#### MATERIAL FOR THIS EXERCISE ####

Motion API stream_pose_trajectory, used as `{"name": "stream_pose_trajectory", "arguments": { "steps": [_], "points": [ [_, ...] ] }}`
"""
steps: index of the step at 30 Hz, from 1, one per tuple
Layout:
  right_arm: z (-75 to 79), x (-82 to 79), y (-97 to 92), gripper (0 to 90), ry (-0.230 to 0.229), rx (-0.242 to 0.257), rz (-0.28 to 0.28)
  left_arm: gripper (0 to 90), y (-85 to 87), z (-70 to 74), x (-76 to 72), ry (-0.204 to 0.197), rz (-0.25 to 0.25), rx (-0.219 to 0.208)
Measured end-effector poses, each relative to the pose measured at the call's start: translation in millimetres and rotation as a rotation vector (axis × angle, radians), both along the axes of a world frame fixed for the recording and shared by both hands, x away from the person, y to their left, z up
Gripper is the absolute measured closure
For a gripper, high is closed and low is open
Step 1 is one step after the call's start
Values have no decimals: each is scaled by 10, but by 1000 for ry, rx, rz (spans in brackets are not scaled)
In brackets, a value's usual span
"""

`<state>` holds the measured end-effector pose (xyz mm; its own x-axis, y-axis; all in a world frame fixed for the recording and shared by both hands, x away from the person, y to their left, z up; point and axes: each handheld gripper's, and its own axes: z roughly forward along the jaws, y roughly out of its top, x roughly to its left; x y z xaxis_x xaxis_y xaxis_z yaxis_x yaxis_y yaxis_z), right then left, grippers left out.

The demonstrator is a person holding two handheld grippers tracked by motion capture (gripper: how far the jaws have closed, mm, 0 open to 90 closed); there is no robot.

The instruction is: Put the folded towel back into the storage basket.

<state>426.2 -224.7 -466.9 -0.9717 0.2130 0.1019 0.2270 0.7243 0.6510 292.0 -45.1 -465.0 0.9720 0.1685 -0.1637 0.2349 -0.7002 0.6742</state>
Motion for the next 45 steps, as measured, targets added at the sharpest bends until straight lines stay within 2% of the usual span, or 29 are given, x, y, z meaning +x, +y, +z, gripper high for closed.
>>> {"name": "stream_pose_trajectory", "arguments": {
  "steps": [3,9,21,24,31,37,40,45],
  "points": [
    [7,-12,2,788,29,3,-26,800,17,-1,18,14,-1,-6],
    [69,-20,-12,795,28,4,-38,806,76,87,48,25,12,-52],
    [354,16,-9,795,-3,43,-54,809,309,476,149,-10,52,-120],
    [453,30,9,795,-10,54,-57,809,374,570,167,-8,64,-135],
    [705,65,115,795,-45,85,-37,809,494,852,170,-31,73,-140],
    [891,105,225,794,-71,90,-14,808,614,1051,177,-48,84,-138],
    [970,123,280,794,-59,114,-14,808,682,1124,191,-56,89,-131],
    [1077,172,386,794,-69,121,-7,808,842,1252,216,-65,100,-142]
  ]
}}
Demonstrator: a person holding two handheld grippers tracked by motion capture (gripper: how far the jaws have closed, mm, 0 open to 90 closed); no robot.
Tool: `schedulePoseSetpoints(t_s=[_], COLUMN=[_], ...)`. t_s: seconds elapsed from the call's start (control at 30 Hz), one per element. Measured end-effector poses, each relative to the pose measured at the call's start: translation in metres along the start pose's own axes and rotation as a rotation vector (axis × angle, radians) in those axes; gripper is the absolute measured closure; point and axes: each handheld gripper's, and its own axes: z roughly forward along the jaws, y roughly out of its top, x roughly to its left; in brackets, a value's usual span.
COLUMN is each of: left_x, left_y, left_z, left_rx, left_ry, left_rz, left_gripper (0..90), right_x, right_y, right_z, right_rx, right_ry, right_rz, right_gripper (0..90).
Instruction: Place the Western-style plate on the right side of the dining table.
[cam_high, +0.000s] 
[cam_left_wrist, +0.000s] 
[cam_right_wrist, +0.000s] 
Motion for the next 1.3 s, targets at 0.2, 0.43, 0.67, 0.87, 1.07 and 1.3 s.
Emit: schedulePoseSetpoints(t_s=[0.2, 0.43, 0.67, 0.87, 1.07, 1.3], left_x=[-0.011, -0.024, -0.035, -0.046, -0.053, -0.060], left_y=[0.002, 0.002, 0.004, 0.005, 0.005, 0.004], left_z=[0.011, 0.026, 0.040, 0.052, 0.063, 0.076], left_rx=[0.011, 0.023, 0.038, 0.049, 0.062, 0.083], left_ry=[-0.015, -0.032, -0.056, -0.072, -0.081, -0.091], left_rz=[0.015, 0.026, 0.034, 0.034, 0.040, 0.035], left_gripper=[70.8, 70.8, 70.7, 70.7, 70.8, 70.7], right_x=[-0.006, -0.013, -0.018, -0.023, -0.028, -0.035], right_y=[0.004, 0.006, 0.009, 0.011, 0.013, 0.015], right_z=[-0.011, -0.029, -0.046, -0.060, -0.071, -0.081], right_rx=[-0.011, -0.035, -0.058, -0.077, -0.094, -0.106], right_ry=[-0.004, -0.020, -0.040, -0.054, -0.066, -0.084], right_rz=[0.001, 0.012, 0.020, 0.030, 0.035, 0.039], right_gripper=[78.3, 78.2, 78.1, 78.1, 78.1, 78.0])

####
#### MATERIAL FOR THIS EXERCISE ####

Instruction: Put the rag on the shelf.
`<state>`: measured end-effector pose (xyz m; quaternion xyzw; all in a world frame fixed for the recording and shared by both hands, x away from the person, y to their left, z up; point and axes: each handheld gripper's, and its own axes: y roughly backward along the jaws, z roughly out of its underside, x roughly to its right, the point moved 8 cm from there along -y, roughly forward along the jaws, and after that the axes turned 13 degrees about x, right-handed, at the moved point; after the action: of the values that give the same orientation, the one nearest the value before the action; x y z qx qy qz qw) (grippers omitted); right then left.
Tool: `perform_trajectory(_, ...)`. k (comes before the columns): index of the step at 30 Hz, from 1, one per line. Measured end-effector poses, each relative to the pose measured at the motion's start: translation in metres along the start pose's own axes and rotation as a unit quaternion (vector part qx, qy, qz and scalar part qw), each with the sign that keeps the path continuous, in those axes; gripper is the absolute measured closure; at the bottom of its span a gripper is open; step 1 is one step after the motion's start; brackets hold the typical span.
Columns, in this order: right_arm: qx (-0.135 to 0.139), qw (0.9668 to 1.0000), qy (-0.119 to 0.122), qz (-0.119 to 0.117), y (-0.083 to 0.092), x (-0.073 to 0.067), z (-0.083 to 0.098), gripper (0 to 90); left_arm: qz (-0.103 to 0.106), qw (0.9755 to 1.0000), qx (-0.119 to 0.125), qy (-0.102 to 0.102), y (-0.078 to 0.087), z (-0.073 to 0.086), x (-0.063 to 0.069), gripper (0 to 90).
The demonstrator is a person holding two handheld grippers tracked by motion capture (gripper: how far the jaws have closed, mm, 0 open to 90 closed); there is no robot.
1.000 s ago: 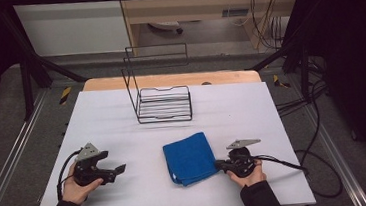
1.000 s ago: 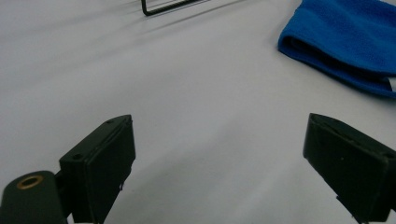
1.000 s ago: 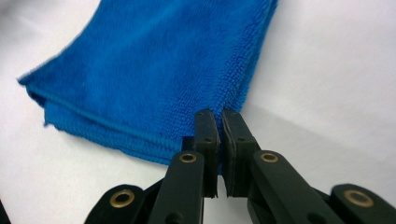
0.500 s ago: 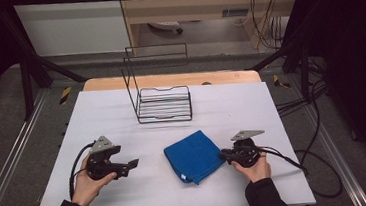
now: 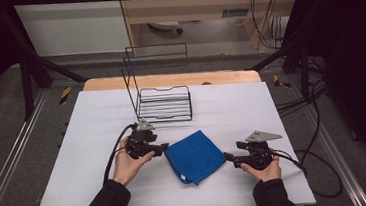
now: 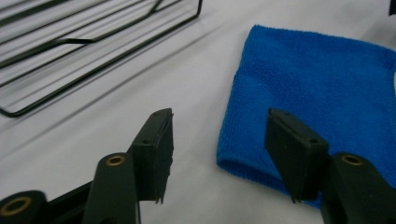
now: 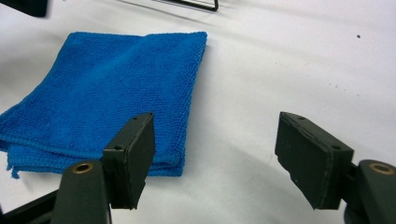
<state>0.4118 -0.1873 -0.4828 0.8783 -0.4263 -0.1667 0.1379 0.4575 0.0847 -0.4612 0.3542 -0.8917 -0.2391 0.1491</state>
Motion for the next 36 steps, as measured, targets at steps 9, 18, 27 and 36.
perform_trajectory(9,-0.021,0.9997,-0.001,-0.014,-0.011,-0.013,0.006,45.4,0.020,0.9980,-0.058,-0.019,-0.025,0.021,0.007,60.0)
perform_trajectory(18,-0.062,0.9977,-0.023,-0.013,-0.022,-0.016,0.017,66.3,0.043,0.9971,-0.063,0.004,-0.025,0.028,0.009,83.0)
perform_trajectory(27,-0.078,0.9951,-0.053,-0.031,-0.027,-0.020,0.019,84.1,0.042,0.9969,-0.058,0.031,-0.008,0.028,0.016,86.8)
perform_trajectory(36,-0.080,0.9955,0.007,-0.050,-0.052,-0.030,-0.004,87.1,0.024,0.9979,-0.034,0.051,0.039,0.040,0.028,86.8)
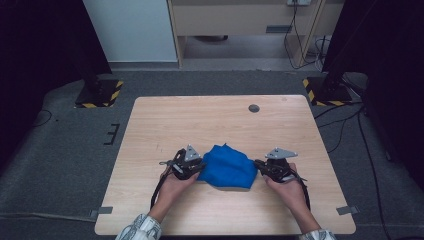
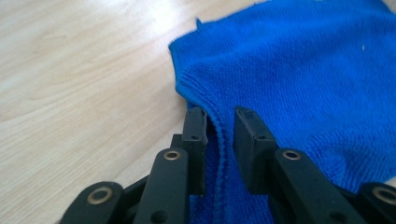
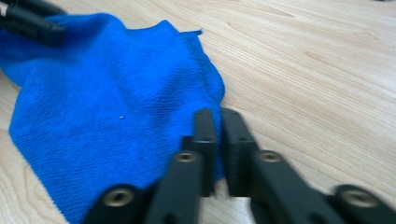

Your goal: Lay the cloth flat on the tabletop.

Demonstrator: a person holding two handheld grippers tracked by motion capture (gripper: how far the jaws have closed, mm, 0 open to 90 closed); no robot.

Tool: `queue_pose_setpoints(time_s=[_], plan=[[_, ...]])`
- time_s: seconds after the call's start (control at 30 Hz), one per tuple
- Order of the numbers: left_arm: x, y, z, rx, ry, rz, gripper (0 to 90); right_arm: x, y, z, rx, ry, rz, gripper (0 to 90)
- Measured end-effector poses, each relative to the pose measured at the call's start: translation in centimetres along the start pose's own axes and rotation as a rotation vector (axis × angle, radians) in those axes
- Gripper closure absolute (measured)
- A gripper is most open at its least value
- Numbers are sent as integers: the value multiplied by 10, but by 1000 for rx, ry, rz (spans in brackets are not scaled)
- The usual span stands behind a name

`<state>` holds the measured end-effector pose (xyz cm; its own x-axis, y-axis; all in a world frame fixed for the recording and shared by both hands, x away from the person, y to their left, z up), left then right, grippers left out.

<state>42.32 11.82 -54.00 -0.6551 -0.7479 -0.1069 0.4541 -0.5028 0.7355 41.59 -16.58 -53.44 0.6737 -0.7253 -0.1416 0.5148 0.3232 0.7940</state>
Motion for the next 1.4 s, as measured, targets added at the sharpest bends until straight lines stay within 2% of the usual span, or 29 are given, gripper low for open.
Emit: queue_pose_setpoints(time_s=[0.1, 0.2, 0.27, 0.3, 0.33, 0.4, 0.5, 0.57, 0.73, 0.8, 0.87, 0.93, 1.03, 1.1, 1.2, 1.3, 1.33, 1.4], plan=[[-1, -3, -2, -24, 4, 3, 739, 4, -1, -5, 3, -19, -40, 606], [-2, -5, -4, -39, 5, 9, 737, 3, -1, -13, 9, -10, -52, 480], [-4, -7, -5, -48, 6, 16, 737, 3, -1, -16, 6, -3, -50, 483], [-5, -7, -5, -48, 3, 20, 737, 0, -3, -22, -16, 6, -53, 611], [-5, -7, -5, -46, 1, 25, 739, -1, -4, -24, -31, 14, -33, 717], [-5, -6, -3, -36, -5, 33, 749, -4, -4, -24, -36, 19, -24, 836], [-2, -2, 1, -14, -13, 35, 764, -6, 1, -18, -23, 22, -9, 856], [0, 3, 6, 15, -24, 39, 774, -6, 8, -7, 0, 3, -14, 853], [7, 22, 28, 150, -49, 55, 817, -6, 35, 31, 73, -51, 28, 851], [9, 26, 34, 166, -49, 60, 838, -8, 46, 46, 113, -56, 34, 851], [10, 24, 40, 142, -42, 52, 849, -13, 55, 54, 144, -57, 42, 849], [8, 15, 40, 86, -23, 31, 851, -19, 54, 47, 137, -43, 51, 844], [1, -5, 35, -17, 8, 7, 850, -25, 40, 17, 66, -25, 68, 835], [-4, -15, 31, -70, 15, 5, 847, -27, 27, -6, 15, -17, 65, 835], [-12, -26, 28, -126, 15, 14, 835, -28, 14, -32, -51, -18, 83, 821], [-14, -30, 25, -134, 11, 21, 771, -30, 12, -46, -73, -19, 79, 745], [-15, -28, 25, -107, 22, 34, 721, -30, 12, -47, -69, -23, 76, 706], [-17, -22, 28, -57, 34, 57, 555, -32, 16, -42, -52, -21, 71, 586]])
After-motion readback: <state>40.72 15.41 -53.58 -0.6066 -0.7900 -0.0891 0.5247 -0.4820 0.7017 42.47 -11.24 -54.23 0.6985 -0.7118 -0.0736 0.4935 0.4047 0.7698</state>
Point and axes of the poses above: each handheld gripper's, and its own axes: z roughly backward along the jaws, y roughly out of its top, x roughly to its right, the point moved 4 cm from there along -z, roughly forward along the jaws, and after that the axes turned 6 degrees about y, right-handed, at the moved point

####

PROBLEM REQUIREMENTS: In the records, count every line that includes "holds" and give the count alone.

TASK RESULT: 2